WHAT YOU HAVE TO DO
Pull every line that includes the word "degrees" from the data.
━━━━
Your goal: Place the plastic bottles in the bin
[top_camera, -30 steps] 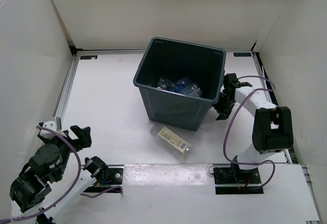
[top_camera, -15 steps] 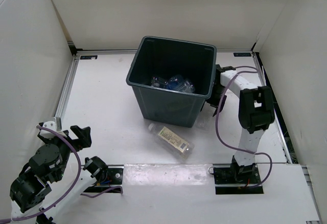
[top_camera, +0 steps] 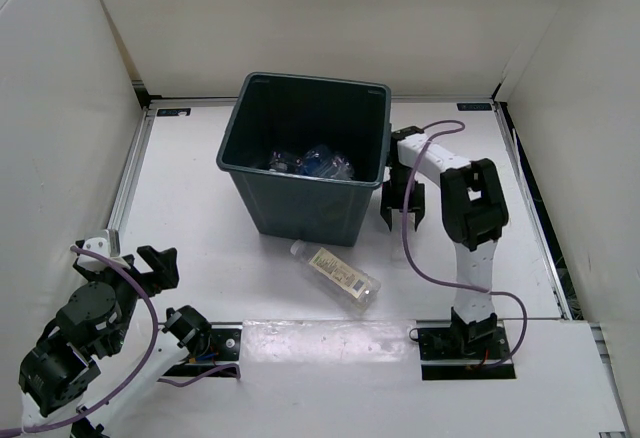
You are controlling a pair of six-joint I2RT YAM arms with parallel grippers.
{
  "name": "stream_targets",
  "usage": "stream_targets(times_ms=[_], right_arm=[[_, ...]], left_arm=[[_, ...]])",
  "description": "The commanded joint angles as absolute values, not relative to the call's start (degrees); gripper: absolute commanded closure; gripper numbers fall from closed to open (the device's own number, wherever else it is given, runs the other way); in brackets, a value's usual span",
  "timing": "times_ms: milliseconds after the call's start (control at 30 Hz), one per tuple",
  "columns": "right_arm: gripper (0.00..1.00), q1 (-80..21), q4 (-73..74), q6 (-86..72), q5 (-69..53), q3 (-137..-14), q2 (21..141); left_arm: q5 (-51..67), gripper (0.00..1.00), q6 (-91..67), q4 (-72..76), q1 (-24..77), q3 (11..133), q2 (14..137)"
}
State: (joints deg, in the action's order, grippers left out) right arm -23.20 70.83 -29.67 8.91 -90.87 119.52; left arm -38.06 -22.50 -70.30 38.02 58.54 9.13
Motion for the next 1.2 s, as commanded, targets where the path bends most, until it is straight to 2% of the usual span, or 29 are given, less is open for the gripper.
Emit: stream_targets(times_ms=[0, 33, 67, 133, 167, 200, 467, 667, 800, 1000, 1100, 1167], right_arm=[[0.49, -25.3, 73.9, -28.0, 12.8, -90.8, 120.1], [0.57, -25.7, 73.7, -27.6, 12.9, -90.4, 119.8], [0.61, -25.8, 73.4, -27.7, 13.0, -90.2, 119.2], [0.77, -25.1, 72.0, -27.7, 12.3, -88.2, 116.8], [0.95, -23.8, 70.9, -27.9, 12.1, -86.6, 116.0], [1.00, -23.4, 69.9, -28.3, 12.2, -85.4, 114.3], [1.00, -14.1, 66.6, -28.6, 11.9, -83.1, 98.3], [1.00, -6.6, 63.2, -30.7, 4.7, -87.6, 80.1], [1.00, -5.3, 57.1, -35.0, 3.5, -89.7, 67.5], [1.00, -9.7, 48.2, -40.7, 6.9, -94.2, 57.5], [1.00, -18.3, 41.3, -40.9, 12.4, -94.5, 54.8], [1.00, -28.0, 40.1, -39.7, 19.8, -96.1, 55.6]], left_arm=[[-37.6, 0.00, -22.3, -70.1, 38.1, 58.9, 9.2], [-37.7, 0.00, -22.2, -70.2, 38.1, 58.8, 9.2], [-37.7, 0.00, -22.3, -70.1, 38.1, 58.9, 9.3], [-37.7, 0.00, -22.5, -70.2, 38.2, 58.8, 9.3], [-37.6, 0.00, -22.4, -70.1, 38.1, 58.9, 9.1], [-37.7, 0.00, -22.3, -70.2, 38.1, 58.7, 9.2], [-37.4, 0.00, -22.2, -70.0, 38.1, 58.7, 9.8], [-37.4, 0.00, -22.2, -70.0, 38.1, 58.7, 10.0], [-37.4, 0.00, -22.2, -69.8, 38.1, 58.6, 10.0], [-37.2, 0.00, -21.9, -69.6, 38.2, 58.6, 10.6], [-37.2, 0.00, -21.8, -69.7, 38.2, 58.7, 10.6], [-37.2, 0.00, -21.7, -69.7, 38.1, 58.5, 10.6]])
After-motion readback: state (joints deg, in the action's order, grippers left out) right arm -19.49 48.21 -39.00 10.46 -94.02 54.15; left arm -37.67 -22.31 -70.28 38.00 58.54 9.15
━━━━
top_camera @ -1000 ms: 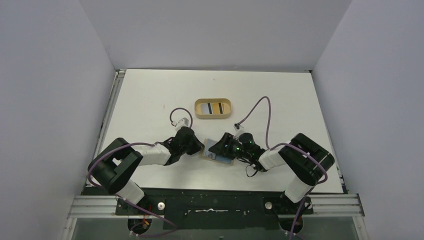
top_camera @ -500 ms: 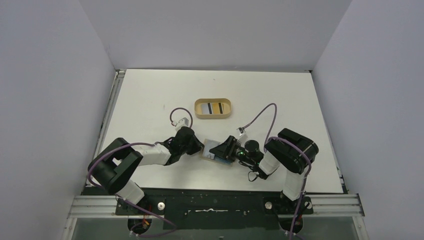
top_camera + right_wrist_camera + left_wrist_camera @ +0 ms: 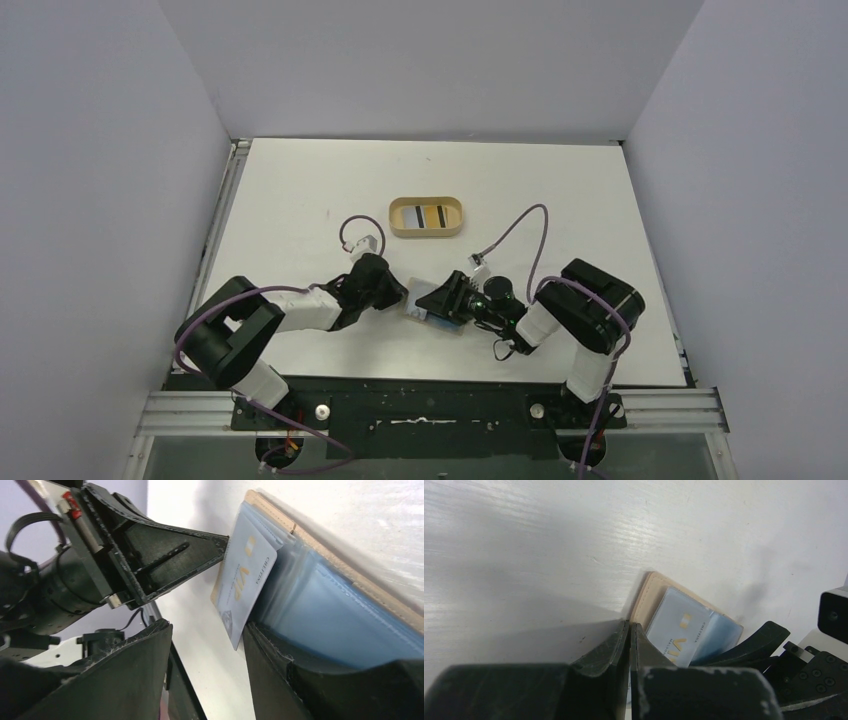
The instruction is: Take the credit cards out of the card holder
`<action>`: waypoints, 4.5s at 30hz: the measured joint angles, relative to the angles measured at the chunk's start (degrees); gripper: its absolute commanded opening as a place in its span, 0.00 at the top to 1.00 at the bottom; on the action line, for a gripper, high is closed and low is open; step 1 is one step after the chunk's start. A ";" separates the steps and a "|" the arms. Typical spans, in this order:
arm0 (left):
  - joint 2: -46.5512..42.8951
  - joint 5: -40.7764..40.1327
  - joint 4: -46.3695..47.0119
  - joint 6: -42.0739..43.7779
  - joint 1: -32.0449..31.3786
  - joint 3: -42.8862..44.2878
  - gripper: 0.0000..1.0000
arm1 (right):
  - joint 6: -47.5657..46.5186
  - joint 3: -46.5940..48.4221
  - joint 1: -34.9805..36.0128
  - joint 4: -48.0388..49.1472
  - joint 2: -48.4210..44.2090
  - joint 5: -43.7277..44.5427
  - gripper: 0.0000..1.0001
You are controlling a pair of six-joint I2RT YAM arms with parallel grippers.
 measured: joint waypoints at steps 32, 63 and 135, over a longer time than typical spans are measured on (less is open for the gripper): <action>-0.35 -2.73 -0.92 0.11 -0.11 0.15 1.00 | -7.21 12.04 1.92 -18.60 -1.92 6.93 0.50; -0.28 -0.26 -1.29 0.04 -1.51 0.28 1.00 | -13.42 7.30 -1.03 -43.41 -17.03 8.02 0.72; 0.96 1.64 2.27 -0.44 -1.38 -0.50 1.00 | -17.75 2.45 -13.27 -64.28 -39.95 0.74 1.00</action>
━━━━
RESULT FOR THIS EXERCISE
  "description": "The commanded joint angles as absolute values, not relative to the call's start (degrees); gripper: absolute commanded closure; gripper numbers fall from closed to open (the device's own number, wherever else it is given, runs the other way); in brackets, a value's usual span",
`<action>`: waypoints, 4.5s at 30hz: the measured joint angles, relative to the angles measured at the chunk's start (degrees); gripper: its absolute commanded opening as a place in its span, 0.00 at the top to 1.00 at the bottom; on the action line, for a gripper, high is closed and low is open; step 1 is one step after the chunk's start. A ";" separates the steps and a "|" the arms. Typical spans, in this order:

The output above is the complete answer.